Disheartened

I had my regular meeting with my manager today. And while we had a very rocky start, since my old manager went on stress leave, and I have been reporting to the new one, things have been better. Much better. We still don't see eye to eye, but we aren't hating on each other, either.

Among other things, I have been getting feedback about my job performance for the first time in 2 years. Real, actual, feedback. Things done well, and things to improve on. Which is great. Honestly there was nothing surprising, I tend to dominate the discussion in meetings, I'm sometimes impatient with people who are slow to catch on, and the like. It's absolutely true. She's also said some nice things about me too.

I got some feedback, via her, from another business unit, for the huge project I have been working on. Some of it was true, and I know I need to work on those issues, some of it wasn't worth the proverbial paper it wasn't written on, and 1 piece was just odd. (Apparently I have negative body language? Huh?)
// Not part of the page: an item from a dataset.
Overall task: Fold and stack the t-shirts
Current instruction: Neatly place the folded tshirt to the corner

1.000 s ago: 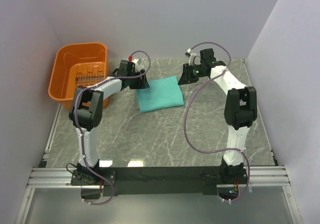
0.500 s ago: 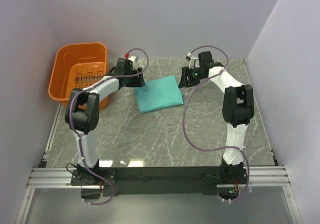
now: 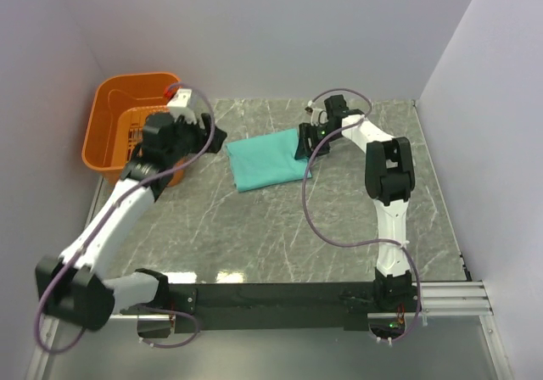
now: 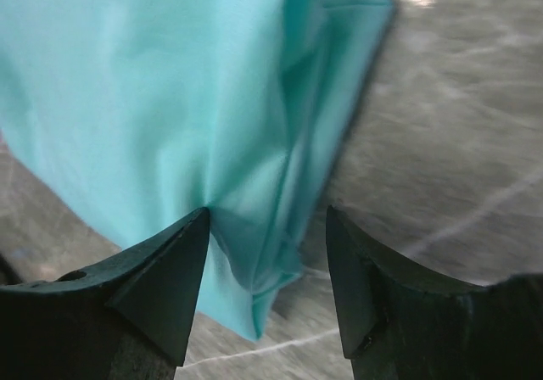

But that's not the issue. This is the project I knew very little about, spent a pretty fair bit of my own time bringing myself up to speed, so that I could hit the ground running. This truly was a case of "a lack of planning on your part is now going to equal a very huge, very stinking crises on mine).

So, of the 5 pieces of feedback this business unit provided about me, 2 were valuable, 1 was a situation that I would handle differently now that I know my boss better, and 2 related to stuff I wasn't going to win at, any way it happened.

But of the 5 bits, some worth hearing and some not, there wasn't a single good thing. They had nothing good to say about me. Not at all.

And I won't lie.

That was a kick in the teeth.

Excuse me, while I slink off to a job interview tomorrow, with lots and lots of answers to what my weaknesses are.